THE PROBLEM =>
Each line of the entries below that holds "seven" is needed, copied in full.

Entries taken from a collection =>
Segment Open

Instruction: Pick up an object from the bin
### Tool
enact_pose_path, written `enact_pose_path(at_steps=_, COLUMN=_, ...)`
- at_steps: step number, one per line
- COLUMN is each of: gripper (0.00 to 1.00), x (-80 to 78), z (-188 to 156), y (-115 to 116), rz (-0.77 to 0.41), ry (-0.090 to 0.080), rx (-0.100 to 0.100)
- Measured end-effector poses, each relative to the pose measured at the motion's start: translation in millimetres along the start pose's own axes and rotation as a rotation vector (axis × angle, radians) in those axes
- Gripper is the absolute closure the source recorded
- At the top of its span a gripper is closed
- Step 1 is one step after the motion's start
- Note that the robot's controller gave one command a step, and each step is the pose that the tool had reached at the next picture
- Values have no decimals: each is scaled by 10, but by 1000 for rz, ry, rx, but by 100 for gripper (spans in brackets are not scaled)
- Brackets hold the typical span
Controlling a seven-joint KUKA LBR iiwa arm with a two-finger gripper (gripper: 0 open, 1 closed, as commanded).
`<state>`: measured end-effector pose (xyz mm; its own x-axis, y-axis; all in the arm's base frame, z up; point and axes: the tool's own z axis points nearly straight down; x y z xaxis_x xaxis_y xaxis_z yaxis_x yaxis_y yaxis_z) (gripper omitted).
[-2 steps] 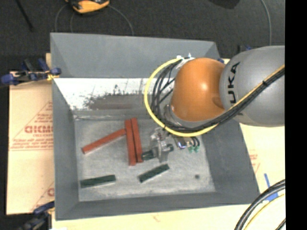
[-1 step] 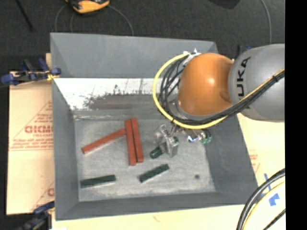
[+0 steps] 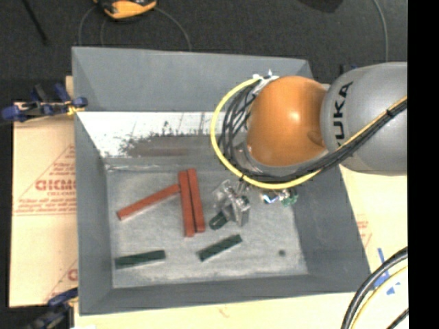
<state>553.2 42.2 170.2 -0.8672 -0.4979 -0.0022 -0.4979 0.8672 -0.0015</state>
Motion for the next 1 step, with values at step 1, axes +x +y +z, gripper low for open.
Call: enact_pose_path(at_steps=1, gripper=100, x=-39, z=-344, y=35, rz=246, ry=7, rx=-6)
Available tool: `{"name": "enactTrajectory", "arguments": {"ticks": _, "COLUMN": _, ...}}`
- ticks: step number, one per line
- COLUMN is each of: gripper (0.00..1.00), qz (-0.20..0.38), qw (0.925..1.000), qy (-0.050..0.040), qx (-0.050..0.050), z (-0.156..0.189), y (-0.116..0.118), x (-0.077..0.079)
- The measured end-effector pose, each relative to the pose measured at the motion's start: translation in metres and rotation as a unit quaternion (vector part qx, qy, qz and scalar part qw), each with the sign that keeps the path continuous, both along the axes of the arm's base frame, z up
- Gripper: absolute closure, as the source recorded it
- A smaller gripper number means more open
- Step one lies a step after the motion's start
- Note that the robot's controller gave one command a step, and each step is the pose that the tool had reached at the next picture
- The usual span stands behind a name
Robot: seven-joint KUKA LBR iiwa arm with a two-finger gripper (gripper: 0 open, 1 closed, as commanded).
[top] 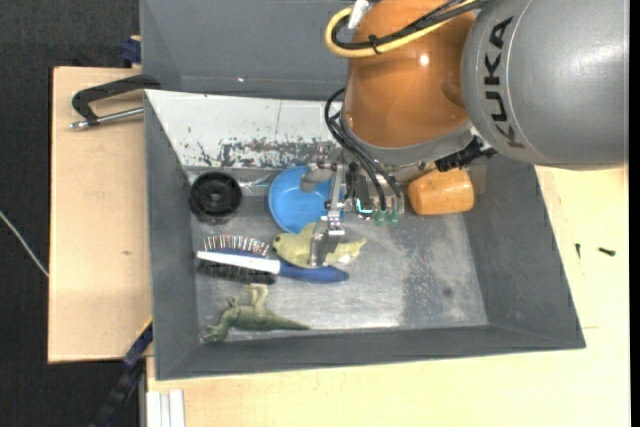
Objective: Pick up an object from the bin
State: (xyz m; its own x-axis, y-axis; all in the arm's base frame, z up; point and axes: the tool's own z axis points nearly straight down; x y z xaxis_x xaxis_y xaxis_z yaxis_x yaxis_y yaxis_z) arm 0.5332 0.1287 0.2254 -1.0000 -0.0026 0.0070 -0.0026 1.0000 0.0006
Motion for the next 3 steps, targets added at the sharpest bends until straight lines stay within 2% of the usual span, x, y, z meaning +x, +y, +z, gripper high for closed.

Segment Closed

TASK ANSWER =>
Controlling a seven-joint KUKA LBR iiwa arm with a two-finger gripper (gripper: 0 open, 1 closed, as commanded).
Robot: seven-joint KUKA LBR iiwa arm with a two-finger gripper (gripper: 0 open, 1 closed, as commanded).

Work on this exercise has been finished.